What you will do: Output every line of the listing as it stands.

Material for this task:
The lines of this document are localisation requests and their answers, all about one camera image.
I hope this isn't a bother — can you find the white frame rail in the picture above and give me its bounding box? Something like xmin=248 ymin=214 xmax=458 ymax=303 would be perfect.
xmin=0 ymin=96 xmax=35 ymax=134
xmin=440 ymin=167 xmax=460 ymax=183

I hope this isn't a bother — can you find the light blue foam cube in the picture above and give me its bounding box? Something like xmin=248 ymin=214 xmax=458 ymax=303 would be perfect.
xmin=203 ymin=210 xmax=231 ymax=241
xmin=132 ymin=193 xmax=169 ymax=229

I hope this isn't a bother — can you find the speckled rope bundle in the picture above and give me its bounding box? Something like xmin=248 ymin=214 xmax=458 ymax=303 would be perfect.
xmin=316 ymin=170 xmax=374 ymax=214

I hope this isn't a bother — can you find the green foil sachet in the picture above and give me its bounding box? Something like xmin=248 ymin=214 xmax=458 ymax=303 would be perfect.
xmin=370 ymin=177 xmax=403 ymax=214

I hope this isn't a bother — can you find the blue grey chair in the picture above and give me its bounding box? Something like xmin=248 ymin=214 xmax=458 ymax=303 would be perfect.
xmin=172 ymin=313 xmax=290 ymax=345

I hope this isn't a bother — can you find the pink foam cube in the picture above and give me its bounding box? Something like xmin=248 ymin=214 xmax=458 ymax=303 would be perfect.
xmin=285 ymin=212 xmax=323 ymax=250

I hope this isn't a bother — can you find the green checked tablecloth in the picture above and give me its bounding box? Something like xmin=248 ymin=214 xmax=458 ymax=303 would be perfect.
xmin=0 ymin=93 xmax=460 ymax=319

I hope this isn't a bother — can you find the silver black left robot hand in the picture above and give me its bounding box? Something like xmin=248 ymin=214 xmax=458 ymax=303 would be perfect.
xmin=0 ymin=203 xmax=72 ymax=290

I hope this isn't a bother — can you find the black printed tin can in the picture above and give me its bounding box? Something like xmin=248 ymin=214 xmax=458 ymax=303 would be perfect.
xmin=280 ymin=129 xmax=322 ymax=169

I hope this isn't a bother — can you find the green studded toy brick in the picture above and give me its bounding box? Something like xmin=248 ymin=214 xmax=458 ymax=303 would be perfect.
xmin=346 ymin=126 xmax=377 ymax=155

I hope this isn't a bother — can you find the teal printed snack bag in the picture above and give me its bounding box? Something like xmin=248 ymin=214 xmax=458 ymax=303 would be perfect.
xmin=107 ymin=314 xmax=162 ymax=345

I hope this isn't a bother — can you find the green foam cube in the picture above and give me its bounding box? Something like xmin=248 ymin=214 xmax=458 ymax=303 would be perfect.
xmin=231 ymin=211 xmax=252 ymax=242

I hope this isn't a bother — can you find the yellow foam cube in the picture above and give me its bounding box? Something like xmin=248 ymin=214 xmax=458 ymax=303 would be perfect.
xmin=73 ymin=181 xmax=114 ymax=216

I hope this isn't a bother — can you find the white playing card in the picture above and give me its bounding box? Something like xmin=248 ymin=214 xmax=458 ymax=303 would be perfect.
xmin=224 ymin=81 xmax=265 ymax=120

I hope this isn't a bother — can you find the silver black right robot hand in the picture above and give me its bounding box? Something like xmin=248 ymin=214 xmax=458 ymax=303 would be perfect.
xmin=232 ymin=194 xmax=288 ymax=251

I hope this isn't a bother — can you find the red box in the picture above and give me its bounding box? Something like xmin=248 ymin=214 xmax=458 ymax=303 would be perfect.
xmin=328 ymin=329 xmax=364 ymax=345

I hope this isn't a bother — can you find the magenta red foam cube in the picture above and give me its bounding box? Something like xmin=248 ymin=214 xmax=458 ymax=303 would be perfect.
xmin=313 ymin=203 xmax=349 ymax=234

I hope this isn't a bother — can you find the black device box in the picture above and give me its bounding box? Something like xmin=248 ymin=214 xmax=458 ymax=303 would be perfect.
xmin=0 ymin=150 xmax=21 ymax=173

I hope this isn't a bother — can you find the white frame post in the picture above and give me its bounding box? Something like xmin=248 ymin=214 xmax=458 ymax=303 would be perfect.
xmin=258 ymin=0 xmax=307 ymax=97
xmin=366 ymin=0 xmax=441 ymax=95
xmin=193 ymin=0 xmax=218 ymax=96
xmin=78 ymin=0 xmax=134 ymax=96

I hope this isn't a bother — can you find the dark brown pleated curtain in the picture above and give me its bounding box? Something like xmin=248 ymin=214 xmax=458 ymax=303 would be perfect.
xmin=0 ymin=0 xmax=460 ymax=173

Output for this task:
The lines of this document are localisation requests and their answers, all about one camera image.
I hope this isn't a bother — can you find the white frame rail in the picture above and give me its bounding box? Something like xmin=248 ymin=214 xmax=458 ymax=303 would be perfect.
xmin=0 ymin=96 xmax=35 ymax=134
xmin=440 ymin=167 xmax=460 ymax=183

I hope this isn't a bother — can you find the light blue foam cube in the picture above and give me its bounding box? Something like xmin=248 ymin=214 xmax=458 ymax=303 would be perfect.
xmin=203 ymin=210 xmax=231 ymax=241
xmin=132 ymin=193 xmax=169 ymax=229

I hope this isn't a bother — can you find the speckled rope bundle in the picture above and give me its bounding box? Something like xmin=248 ymin=214 xmax=458 ymax=303 would be perfect.
xmin=316 ymin=170 xmax=374 ymax=214

I hope this isn't a bother — can you find the green foil sachet in the picture above and give me its bounding box? Something like xmin=248 ymin=214 xmax=458 ymax=303 would be perfect.
xmin=370 ymin=177 xmax=403 ymax=214

I hope this isn't a bother — can you find the blue grey chair in the picture above and give me its bounding box? Something like xmin=248 ymin=214 xmax=458 ymax=303 would be perfect.
xmin=172 ymin=313 xmax=290 ymax=345

I hope this isn't a bother — can you find the pink foam cube in the picture above and give me its bounding box? Something like xmin=248 ymin=214 xmax=458 ymax=303 would be perfect.
xmin=285 ymin=212 xmax=323 ymax=250

I hope this isn't a bother — can you find the green checked tablecloth in the picture above and give me its bounding box? Something like xmin=248 ymin=214 xmax=458 ymax=303 would be perfect.
xmin=0 ymin=93 xmax=460 ymax=319

I hope this isn't a bother — can you find the silver black left robot hand in the picture above and give me its bounding box? Something like xmin=248 ymin=214 xmax=458 ymax=303 would be perfect.
xmin=0 ymin=203 xmax=72 ymax=290

I hope this isn't a bother — can you find the black printed tin can in the picture above and give me its bounding box? Something like xmin=248 ymin=214 xmax=458 ymax=303 would be perfect.
xmin=280 ymin=129 xmax=322 ymax=169

I hope this isn't a bother — can you find the green studded toy brick in the picture above and give me its bounding box? Something like xmin=248 ymin=214 xmax=458 ymax=303 would be perfect.
xmin=346 ymin=126 xmax=377 ymax=155

I hope this isn't a bother — can you find the teal printed snack bag in the picture above and give me its bounding box? Something like xmin=248 ymin=214 xmax=458 ymax=303 would be perfect.
xmin=107 ymin=314 xmax=162 ymax=345

I hope this isn't a bother — can you find the green foam cube in the picture above and give me its bounding box? Something like xmin=248 ymin=214 xmax=458 ymax=303 would be perfect.
xmin=231 ymin=211 xmax=252 ymax=242

I hope this isn't a bother — can you find the yellow foam cube in the picture above and give me its bounding box? Something like xmin=248 ymin=214 xmax=458 ymax=303 would be perfect.
xmin=73 ymin=181 xmax=114 ymax=216

I hope this isn't a bother — can you find the white playing card in the picture above and give me its bounding box? Something like xmin=248 ymin=214 xmax=458 ymax=303 would be perfect.
xmin=224 ymin=81 xmax=265 ymax=120

I hope this isn't a bother — can you find the silver black right robot hand in the picture above and give me its bounding box? Something like xmin=248 ymin=214 xmax=458 ymax=303 would be perfect.
xmin=232 ymin=194 xmax=288 ymax=251

I hope this isn't a bother — can you find the red box in the picture above and give me its bounding box? Something like xmin=248 ymin=214 xmax=458 ymax=303 would be perfect.
xmin=328 ymin=329 xmax=364 ymax=345

I hope this isn't a bother — can you find the magenta red foam cube in the picture above and give me its bounding box? Something like xmin=248 ymin=214 xmax=458 ymax=303 would be perfect.
xmin=313 ymin=203 xmax=349 ymax=234

I hope this isn't a bother — can you find the black device box in the picture above and give me its bounding box? Something like xmin=248 ymin=214 xmax=458 ymax=303 would be perfect.
xmin=0 ymin=150 xmax=21 ymax=173

I hope this isn't a bother — can you find the white frame post in the picture above and give me its bounding box? Something like xmin=248 ymin=214 xmax=458 ymax=303 would be perfect.
xmin=258 ymin=0 xmax=307 ymax=97
xmin=366 ymin=0 xmax=441 ymax=95
xmin=193 ymin=0 xmax=218 ymax=96
xmin=78 ymin=0 xmax=134 ymax=96

I hope this isn't a bother — can you find the dark brown pleated curtain in the picture above and give me its bounding box? Something like xmin=248 ymin=214 xmax=458 ymax=303 would be perfect.
xmin=0 ymin=0 xmax=460 ymax=173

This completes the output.